Exercise description:
In the listing below, find the line with "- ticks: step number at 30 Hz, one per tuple" and the line with "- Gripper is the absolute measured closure". Repeat those two lines and all lines between them exactly.

*** Opening of Supplied records ***

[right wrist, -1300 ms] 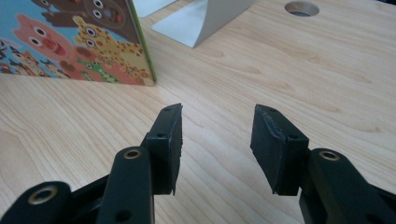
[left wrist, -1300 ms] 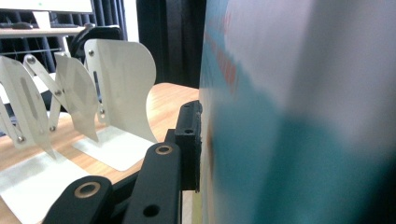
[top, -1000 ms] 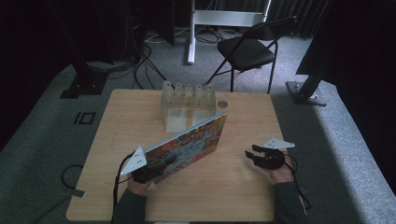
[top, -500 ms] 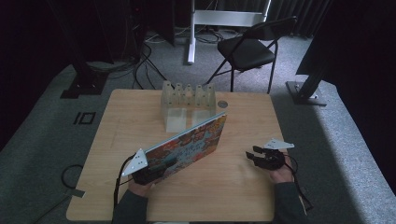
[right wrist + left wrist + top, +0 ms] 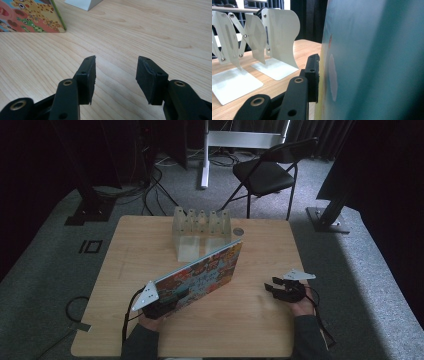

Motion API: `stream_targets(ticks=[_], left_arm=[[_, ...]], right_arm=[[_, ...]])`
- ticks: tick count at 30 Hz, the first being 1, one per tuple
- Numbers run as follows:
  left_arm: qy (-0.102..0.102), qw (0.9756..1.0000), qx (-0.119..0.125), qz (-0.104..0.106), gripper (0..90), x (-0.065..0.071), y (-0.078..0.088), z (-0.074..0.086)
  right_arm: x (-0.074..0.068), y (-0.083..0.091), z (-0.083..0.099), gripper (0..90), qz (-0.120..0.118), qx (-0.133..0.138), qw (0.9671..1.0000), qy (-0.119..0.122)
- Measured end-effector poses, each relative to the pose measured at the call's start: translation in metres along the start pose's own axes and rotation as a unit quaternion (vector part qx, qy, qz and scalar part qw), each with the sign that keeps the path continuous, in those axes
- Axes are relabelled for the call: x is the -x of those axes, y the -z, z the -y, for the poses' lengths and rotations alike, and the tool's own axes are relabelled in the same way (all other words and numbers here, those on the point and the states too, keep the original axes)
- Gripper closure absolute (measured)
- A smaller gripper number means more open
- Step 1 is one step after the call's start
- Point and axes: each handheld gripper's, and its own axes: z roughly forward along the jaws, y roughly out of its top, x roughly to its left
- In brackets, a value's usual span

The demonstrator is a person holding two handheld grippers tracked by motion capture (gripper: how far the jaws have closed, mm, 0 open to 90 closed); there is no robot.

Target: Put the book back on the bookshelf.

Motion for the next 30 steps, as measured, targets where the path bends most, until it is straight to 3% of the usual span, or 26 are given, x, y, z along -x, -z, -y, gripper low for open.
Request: stream_targets(ticks=[9, 17, 30], left_arm=[[-0.008, 1.0, 0.001, 0.002, 77.7, 0.004, -0.002, 0.0], [-0.011, 0.9999, 0.001, 0.0, 78.1, 0.005, -0.003, 0.001], [-0.043, 0.999, -0.001, -0.008, 78.6, 0.016, -0.003, 0.001]], right_arm=[[0.003, -0.003, 0.006, 49.6, 0.01, -0.012, 0.9999, -0.001], [0.009, -0.004, 0.009, 42.2, 0.024, -0.009, 0.9994, -0.024], [0.012, -0.014, 0.014, 36.0, 0.058, -0.029, 0.9976, -0.025]])
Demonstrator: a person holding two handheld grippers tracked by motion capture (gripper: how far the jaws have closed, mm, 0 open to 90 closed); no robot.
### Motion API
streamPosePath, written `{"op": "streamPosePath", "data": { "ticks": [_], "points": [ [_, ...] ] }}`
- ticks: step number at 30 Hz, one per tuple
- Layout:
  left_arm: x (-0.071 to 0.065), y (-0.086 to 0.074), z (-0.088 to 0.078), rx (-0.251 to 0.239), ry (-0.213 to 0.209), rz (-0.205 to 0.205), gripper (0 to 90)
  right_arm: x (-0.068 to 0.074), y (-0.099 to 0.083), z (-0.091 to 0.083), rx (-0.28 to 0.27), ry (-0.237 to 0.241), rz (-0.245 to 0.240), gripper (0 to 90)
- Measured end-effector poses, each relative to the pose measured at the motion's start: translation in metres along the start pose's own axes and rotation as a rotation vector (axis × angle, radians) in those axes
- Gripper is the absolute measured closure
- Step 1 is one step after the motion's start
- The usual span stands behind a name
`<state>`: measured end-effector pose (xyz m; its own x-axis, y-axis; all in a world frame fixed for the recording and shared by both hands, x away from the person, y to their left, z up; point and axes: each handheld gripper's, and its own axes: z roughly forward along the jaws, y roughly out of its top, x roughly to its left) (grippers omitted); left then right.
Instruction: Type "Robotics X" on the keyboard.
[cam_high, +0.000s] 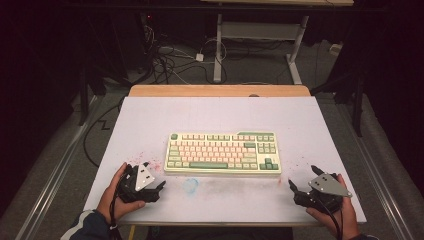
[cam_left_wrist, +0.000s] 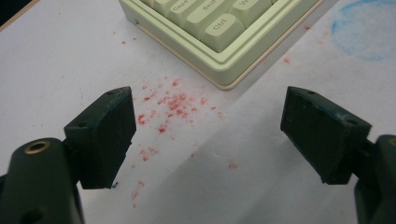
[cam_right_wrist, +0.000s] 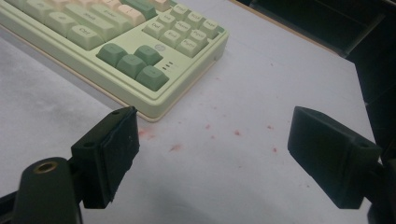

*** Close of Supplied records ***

Written response:
- ticks: step number at 30 Hz, one per tuple
- Layout:
  left_arm: x (-0.071 to 0.065), y (-0.086 to 0.074), z (-0.088 to 0.078), rx (-0.251 to 0.239), ry (-0.213 to 0.209), rz (-0.205 to 0.205), gripper (0 to 90)
  right_arm: x (-0.068 to 0.074), y (-0.099 to 0.083), z (-0.091 to 0.083), rx (-0.28 to 0.27), ry (-0.237 to 0.241), rz (-0.245 to 0.240), gripper (0 to 90)
- Measured end-effector poses, each relative to the pose measured at the motion's start: translation in metres along the start pose's own axes and rotation as a rotation vector (axis × angle, radians) in those axes
- Gripper is the absolute measured closure

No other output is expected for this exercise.